Campbell left Ireland at the age of 19 and made his way to St. Louis to work in the fur trade. He was an organizer of the first Rendezvous, a trade fair held enabling natives and hunters to trade furs in one location on the border of Utah and Wyoming.  The first rendezvous lasted only two days because the organizers failed to bring whiskey, that never happened again and they lasted much longer. These meetings continued for ten years and made Campbell wealthy, at one point the richest man in the state. The Campbells had 13 children, three of which lived to adulthood but never wed.

Food historian Suzanne Corbett is currently penning, “The Gilded Table: The Campbell House Museum Cookbook,” that will include recipe’s collected by Virginia Campbell.

www.campbellhousemuseum.org

The Louisiana Purchase was one of the largest land purchases, 630,000,000-acres, in history. It doubled the size of the country adding all or sections of 15 states and a portion of Canada. An agreement was signed in Paris on April 30, 1803 with the formal transfer in St. Louis on March 10, 1804. The cost to the US was $15 million, about $.03 an acre. The country could not meet this financial obligation and was forced to borrow the money from England at a 6 percent rate of interest.

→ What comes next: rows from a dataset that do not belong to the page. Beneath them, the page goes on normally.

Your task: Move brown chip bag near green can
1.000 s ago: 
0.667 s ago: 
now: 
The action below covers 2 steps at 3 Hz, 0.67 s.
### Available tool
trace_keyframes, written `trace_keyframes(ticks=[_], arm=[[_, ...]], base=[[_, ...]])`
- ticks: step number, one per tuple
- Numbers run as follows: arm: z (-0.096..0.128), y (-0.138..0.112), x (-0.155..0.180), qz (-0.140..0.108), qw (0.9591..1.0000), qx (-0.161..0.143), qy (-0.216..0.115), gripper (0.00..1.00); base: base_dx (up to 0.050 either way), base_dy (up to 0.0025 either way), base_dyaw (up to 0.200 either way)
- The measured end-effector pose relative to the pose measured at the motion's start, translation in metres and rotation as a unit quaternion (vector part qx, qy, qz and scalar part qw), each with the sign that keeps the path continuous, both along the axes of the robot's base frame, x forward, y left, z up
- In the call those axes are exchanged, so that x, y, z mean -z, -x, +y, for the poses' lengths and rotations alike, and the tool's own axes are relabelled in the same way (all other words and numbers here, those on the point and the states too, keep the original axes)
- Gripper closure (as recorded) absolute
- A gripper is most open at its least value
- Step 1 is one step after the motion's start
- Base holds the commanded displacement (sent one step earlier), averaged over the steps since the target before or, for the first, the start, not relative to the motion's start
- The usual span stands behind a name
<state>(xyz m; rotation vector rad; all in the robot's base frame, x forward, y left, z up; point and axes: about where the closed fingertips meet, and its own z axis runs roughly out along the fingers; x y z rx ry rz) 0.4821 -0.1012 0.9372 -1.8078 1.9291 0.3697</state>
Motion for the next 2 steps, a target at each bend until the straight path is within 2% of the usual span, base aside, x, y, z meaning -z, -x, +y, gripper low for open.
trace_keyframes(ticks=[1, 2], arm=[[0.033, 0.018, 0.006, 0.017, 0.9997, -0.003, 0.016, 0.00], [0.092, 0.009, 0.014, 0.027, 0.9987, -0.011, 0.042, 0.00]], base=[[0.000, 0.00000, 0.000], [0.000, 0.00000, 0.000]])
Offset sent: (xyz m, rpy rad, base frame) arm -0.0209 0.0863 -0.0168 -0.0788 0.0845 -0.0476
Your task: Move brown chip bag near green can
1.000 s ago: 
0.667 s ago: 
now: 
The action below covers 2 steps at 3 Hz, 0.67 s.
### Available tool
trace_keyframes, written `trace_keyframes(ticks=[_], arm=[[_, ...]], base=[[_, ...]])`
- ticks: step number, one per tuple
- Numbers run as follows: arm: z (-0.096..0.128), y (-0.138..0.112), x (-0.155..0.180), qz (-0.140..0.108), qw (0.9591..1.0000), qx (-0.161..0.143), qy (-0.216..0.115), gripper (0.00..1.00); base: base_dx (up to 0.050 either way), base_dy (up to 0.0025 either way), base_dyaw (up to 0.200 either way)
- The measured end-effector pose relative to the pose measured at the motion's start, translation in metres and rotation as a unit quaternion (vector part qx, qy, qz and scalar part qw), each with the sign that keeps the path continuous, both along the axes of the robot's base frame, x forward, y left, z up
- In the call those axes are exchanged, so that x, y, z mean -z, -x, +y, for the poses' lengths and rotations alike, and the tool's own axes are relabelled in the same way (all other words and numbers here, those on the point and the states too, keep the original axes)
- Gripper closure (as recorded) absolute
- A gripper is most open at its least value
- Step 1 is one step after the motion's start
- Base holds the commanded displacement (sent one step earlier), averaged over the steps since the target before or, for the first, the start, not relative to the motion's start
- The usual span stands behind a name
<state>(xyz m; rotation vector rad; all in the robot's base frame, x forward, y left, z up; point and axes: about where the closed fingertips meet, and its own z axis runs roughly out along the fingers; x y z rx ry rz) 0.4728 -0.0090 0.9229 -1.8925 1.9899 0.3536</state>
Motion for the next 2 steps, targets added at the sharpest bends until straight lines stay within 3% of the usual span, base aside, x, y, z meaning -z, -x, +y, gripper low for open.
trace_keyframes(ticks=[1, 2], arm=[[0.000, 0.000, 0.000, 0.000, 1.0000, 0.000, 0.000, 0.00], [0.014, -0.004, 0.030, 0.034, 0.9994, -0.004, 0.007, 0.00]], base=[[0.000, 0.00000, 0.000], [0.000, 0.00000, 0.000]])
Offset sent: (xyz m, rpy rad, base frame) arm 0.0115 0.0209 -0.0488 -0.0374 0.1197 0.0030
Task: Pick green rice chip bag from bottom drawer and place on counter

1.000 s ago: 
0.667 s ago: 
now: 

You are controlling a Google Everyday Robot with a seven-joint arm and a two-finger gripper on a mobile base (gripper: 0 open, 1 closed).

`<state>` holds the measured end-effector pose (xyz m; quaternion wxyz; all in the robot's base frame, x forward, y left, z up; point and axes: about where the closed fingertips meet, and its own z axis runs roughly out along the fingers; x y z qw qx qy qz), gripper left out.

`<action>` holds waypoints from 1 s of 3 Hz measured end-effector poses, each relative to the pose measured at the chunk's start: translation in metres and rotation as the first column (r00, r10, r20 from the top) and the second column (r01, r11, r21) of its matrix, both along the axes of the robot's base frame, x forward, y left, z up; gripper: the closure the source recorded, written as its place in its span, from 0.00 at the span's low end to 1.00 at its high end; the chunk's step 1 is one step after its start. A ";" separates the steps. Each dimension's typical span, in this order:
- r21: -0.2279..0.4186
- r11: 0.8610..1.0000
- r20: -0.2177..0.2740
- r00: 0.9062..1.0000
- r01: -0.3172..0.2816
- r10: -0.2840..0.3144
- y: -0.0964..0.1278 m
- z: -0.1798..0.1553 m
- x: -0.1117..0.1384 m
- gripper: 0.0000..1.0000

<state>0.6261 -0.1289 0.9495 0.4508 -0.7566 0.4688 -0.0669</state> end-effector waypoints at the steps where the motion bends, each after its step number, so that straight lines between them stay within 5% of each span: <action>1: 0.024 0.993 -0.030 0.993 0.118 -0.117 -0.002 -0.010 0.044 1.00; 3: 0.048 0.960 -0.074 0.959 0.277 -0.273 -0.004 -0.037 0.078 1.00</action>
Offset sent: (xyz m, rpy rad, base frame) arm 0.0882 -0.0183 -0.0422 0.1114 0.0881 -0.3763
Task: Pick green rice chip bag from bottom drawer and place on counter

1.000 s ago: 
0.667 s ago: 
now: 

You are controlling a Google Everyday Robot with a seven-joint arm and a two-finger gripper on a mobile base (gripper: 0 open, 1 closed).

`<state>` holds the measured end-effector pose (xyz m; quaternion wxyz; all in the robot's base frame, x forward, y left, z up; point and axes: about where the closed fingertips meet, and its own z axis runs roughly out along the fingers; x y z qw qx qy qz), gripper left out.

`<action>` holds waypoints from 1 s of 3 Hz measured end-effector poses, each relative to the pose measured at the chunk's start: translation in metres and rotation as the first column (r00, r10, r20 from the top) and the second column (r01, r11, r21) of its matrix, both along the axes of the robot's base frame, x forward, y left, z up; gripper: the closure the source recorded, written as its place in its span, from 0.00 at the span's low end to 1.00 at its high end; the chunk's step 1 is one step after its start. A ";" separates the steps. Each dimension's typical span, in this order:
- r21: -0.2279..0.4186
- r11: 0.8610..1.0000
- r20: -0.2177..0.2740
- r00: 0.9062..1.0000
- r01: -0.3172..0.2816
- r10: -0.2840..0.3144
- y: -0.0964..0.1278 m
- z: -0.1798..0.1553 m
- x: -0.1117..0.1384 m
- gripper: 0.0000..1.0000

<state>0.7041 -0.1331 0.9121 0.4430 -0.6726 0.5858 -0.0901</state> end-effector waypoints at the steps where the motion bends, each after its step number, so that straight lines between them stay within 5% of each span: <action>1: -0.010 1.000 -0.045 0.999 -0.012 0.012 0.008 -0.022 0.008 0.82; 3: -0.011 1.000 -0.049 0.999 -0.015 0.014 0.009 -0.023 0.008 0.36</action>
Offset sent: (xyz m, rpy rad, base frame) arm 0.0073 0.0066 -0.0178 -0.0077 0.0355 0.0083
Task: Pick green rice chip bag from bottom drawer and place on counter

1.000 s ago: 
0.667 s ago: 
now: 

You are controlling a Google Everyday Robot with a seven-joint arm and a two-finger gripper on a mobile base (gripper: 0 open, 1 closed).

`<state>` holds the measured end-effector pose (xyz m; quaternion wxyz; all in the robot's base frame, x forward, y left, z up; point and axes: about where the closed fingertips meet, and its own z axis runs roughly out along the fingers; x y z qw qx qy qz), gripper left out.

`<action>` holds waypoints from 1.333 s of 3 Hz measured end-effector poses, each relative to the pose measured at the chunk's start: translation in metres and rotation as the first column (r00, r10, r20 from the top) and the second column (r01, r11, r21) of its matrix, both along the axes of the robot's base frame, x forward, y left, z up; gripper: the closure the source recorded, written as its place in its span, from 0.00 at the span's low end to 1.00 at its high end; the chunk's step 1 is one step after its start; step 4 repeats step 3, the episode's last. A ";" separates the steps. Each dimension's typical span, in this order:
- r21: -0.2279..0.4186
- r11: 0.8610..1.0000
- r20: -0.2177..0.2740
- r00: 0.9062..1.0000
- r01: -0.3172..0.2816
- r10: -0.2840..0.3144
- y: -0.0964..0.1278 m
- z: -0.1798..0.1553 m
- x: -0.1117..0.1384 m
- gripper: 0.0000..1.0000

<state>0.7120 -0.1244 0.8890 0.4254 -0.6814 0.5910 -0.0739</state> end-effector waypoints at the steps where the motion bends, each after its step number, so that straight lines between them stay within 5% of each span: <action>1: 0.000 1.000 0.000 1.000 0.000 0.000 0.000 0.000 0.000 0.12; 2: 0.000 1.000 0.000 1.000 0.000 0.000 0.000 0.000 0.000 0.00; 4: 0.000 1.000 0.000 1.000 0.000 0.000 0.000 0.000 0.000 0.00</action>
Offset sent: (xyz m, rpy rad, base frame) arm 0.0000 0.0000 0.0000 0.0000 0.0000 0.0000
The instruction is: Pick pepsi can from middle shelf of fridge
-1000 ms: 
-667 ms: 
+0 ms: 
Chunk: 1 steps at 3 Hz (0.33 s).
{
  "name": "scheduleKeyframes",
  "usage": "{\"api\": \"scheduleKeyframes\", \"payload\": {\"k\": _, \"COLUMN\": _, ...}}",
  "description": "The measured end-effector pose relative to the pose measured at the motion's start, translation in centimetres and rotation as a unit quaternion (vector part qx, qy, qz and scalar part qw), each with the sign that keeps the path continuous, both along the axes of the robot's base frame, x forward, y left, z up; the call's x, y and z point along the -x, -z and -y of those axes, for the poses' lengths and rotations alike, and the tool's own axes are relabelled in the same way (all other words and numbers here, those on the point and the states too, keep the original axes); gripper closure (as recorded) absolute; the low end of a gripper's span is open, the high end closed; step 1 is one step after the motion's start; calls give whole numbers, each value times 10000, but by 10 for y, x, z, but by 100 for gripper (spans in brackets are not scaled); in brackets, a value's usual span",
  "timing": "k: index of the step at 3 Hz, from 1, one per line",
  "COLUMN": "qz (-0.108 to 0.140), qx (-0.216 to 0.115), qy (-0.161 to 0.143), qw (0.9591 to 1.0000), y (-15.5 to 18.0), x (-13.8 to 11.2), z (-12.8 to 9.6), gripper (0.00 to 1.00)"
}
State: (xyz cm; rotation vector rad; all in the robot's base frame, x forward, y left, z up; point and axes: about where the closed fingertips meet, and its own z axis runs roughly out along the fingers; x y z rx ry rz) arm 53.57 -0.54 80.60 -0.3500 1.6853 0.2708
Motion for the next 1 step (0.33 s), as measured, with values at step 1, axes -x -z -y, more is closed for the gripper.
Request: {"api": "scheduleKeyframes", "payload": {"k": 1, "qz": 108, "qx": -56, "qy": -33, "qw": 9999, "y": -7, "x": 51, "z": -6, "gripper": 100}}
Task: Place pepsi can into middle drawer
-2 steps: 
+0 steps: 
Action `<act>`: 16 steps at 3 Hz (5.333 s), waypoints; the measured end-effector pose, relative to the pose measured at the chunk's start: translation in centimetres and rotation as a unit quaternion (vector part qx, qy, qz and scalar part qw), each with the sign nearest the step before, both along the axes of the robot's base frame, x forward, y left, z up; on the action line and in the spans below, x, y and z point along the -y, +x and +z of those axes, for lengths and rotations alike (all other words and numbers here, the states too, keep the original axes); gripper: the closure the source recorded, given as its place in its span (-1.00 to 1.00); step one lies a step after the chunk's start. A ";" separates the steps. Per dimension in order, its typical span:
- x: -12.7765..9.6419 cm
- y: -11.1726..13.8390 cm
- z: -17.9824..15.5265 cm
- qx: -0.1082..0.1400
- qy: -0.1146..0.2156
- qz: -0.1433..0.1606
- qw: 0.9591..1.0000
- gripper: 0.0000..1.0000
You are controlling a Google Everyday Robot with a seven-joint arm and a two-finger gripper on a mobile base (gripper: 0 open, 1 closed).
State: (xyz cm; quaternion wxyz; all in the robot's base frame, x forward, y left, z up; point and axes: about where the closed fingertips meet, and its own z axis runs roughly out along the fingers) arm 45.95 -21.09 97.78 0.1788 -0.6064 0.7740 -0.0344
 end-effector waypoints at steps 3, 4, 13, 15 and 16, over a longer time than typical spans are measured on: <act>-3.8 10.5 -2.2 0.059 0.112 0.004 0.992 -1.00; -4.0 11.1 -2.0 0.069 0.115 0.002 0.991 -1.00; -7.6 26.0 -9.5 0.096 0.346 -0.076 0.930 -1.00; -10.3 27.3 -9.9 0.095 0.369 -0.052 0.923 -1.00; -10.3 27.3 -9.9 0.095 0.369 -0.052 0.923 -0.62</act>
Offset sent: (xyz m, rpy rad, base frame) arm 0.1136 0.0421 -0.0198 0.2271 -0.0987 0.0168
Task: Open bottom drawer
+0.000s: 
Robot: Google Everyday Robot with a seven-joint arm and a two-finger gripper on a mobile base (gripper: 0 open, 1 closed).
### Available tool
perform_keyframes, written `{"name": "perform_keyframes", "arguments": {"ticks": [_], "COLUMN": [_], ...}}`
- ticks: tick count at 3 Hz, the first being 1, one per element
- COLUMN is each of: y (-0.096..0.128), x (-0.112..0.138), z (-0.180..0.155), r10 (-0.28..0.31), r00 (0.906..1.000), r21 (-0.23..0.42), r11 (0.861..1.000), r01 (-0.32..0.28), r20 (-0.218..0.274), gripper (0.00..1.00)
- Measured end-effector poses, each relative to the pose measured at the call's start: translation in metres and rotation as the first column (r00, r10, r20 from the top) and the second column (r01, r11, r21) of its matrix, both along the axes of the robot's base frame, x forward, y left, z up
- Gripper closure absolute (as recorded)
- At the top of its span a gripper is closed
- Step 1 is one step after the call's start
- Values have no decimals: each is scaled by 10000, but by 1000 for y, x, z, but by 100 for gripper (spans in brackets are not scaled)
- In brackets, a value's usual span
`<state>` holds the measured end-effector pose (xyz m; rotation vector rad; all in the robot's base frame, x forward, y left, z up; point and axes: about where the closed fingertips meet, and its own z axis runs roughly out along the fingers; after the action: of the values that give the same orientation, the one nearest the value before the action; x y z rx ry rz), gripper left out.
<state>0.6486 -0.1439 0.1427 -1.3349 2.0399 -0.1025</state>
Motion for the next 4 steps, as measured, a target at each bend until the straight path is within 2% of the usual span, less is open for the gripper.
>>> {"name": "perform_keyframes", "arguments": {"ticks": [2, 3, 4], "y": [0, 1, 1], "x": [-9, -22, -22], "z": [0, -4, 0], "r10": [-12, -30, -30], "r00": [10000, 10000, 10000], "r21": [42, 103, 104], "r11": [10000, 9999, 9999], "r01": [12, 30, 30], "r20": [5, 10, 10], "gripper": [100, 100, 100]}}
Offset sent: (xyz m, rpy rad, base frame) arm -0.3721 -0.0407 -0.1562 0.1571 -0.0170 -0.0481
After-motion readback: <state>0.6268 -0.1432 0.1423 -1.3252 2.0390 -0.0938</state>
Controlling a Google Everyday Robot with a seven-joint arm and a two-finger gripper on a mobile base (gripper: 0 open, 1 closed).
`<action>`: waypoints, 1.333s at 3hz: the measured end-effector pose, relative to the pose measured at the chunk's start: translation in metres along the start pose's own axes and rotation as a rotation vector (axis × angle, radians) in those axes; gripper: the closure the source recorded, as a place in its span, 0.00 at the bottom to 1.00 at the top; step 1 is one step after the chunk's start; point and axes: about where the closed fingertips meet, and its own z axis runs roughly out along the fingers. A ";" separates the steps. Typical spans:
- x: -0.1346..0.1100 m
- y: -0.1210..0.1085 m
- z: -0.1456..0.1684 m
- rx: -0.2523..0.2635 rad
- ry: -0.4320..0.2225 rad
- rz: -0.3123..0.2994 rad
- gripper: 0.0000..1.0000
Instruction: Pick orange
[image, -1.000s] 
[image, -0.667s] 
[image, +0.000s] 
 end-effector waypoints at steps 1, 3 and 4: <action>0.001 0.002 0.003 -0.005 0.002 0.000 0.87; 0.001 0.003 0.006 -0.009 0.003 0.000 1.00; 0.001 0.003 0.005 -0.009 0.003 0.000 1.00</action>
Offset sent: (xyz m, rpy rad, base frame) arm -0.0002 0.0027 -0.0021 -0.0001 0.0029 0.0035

Two months later, on May 14, 1804 the Corps of Discovery, led by Capt. Meriwether Lewis and Second Lt. William Clark, set out from St. Louis to explore and map the newly acquired territory. They traveled 4,000 miles before returning in September 23, 1806. Their expedition led to the settlement of the frontier and to St. Louis’ renown as the “Gateway to the West.”

The expedition was reflective of an increasingly multicultural nation and included Sacagawea, a 16-year old Shoshone woman who served as guide and interpreter, and York, an enslaved man. York was probably born in the 1770s in Virginia. He moved with the Clark family and was a companion of William Clark’s when they were children In 1799, William inherited York and included him in the expedition where he hunted, guided, carried goods and was a voting member of the group. Clark did not free York immediately upon their return but did several years later.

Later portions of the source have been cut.